**TASK TO CARRY OUT**
Print nothing but the lines below starting at the line that holds "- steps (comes" and ending at the line that holds "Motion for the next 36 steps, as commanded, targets", including both, each exactly as written.

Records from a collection

---------------

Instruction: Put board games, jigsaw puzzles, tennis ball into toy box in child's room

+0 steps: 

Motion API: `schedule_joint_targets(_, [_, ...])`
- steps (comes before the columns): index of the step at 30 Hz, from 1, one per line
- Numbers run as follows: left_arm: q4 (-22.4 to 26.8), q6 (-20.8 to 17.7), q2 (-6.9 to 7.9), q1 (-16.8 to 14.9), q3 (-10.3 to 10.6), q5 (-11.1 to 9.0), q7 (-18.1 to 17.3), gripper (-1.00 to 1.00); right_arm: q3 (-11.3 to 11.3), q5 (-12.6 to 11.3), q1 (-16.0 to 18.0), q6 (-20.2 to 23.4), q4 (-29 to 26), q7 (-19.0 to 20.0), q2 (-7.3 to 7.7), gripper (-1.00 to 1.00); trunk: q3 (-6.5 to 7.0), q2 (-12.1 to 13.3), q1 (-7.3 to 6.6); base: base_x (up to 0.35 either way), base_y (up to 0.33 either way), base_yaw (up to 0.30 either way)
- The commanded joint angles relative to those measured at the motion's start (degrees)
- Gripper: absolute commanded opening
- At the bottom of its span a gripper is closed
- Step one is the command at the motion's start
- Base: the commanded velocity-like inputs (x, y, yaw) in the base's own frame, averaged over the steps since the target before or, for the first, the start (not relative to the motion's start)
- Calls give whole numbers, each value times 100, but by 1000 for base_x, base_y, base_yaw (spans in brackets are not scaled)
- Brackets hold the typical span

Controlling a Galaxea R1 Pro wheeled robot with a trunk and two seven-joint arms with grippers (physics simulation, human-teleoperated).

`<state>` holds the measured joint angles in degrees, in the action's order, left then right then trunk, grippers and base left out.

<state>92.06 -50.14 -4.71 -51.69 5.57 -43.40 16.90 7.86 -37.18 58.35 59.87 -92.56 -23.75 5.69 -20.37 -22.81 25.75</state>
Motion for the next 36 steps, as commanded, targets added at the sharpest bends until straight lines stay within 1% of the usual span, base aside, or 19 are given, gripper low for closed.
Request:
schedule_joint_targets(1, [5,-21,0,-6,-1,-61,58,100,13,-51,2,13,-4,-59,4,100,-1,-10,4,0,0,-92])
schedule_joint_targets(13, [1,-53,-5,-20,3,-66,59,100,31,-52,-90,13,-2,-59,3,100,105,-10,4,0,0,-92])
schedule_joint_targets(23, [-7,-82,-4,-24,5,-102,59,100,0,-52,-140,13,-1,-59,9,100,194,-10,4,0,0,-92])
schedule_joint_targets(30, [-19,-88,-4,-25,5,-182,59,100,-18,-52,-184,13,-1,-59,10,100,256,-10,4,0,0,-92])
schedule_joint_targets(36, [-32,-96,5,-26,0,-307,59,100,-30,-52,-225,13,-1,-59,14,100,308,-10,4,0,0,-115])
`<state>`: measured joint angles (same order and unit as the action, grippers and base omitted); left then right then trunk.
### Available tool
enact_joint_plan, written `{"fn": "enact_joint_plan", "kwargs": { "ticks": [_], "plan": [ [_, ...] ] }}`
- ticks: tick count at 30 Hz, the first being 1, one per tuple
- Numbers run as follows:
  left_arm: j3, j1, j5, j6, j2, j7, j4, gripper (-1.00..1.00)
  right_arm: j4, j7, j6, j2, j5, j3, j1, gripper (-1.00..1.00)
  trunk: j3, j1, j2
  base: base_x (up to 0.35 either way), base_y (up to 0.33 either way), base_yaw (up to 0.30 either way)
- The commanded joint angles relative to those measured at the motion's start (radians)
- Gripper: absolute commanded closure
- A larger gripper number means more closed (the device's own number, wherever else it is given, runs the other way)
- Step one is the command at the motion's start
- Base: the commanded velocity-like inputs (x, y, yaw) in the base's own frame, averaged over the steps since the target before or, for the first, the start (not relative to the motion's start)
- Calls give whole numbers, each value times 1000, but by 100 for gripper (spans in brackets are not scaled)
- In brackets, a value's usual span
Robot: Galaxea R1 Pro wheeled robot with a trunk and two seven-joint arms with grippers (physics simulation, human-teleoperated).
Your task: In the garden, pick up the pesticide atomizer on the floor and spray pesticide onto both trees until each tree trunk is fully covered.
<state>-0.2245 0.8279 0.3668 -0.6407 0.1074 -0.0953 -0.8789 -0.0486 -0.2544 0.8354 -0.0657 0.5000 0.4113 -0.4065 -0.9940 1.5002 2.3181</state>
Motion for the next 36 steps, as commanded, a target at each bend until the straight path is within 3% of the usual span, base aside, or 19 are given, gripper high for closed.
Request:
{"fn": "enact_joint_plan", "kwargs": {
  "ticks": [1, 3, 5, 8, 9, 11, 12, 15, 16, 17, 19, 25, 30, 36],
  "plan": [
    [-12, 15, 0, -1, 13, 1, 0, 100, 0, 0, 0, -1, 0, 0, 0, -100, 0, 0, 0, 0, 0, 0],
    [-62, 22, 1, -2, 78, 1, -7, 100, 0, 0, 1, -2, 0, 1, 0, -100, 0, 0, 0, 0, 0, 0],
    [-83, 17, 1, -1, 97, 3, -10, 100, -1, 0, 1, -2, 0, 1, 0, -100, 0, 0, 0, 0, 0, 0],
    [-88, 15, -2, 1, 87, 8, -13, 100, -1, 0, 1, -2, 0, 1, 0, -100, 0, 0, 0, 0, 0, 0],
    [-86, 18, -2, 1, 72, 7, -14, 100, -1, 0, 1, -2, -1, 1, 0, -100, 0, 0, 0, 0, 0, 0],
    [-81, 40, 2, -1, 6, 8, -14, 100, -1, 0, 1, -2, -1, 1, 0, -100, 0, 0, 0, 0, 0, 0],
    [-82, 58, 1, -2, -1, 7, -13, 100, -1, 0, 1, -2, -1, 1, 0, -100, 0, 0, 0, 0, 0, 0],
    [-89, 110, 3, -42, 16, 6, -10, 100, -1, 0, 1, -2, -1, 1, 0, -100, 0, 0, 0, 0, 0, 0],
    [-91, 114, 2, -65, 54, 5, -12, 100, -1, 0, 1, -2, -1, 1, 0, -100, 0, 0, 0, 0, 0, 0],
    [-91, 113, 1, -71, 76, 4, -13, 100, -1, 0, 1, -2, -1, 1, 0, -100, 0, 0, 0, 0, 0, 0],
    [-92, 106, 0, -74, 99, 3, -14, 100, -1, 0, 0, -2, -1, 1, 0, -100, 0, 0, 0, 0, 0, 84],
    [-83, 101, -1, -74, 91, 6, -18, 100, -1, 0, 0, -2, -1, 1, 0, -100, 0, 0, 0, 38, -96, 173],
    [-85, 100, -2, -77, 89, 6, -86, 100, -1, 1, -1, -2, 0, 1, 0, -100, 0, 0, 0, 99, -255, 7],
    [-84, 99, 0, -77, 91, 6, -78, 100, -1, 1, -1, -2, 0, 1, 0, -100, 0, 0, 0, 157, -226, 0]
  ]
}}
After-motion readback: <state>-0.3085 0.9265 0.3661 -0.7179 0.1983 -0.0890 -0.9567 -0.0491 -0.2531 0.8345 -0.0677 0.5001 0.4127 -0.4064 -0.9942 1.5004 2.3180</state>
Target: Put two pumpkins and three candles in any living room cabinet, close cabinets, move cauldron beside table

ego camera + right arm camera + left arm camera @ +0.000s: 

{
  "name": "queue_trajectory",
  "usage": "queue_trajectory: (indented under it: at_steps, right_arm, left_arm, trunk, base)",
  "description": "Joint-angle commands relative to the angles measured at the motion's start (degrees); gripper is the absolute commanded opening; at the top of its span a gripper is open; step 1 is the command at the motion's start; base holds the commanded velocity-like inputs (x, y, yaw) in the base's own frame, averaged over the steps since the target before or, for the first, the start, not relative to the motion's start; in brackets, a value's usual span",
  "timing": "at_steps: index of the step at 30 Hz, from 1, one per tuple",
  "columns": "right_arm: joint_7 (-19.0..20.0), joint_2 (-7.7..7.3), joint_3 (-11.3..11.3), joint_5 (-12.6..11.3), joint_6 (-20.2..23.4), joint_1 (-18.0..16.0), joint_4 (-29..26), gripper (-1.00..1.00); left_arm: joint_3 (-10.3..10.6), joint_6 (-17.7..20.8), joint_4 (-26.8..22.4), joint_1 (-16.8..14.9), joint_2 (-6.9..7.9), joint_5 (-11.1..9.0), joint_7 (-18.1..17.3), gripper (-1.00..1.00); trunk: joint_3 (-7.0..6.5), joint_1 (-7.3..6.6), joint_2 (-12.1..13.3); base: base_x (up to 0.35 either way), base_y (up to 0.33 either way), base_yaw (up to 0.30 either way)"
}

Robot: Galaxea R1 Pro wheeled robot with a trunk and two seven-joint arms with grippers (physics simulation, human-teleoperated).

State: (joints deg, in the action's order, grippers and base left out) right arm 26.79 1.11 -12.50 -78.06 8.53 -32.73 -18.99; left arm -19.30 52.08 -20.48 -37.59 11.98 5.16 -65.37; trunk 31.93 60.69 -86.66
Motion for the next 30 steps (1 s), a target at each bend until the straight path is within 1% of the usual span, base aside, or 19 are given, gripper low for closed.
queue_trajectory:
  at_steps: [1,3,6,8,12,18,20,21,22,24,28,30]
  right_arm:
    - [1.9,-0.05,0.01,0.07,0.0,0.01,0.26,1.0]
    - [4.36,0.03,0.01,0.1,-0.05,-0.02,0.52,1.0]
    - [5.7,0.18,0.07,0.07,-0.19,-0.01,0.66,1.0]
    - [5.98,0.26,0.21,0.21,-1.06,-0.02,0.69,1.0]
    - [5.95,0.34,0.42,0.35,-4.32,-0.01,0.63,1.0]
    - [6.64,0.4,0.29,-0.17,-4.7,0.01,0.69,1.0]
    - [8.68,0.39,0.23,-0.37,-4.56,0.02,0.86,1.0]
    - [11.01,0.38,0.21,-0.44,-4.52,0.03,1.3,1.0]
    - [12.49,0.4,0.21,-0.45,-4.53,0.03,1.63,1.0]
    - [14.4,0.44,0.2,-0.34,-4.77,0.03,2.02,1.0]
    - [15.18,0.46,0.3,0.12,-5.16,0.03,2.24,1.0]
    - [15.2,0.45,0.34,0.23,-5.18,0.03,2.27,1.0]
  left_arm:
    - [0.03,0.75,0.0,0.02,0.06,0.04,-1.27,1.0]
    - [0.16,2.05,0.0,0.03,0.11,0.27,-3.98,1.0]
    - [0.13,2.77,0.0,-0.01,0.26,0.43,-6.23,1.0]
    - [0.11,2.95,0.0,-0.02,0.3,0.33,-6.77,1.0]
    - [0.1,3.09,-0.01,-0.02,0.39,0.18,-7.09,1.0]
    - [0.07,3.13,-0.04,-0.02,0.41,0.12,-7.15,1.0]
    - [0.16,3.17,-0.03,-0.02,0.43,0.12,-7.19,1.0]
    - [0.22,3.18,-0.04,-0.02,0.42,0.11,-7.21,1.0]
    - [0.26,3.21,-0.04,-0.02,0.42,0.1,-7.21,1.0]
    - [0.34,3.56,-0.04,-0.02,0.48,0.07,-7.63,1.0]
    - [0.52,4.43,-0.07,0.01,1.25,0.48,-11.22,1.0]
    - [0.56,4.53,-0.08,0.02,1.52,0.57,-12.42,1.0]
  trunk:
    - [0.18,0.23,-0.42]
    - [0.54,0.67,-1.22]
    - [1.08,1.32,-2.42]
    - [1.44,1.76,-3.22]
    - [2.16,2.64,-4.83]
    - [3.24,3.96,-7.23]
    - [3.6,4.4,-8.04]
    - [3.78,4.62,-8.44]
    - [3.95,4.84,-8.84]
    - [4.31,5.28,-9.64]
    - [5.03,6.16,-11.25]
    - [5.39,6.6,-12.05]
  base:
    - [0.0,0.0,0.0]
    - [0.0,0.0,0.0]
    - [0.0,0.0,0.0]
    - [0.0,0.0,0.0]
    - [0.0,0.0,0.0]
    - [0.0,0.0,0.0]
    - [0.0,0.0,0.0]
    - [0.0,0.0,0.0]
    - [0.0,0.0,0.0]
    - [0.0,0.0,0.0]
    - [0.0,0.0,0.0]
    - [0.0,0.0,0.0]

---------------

**THE COMPLETED TASK**
- steps (comes before the columns): index of the step at 30 Hz, from 1, one per line
- Numbers run as follows: left_arm: q4 (-22.4 to 26.8), q6 (-20.8 to 17.7), q2 (-6.9 to 7.9), q1 (-16.8 to 14.9), q3 (-10.3 to 10.6), q5 (-11.1 to 9.0), q7 (-18.1 to 17.3), gripper (-1.00 to 1.00); right_arm: q3 (-11.3 to 11.3), q5 (-12.6 to 11.3), q1 (-16.0 to 18.0), q6 (-20.2 to 23.4), q4 (-29 to 26), q7 (-19.0 to 20.0), q2 (-7.3 to 7.7), gripper (-1.00 to 1.00); trunk: q3 (-6.5 to 7.0), q2 (-12.1 to 13.3), q1 (-7.3 to 6.6); base: base_x (up to 0.35 either way), base_y (up to 0.33 either way), base_yaw (up to 0.30 either way)
- The commanded joint angles relative to those measured at the motion's start (degrees)
- Gripper: absolute commanded opening
- At the bottom of its span a gripper is closed
- Step one is the command at the motion's start
- Base: the commanded velocity-like inputs (x, y, yaw) in the base's own frame, averaged over the steps since the target before or, for the first, the start (not relative to the motion's start)
- Calls give whole numbers, each value times 100, but by 1000 for base_x, base_y, base_yaw (spans in brackets are not scaled)
- Brackets hold the typical span

Controlling a Galaxea R1 Pro wheeled robot with a trunk and two seven-joint arms with grippers (physics simulation, human-teleoperated).

`<state>` holds the measured joint angles in degrees, in the action's order, left then right then trunk, grippers and base left out.

<state>92.06 -50.14 -4.71 -51.69 5.57 -43.40 16.90 7.86 -37.18 58.35 59.87 -92.56 -23.75 5.69 -20.37 -22.81 25.75</state>
Motion for the next 36 steps, as commanded, targets added at the sharpest bends until straight lines stay within 1% of the usual span, base aside, or 19 are given, gripper low for closed.

For this exercise, nothing further remains to be done.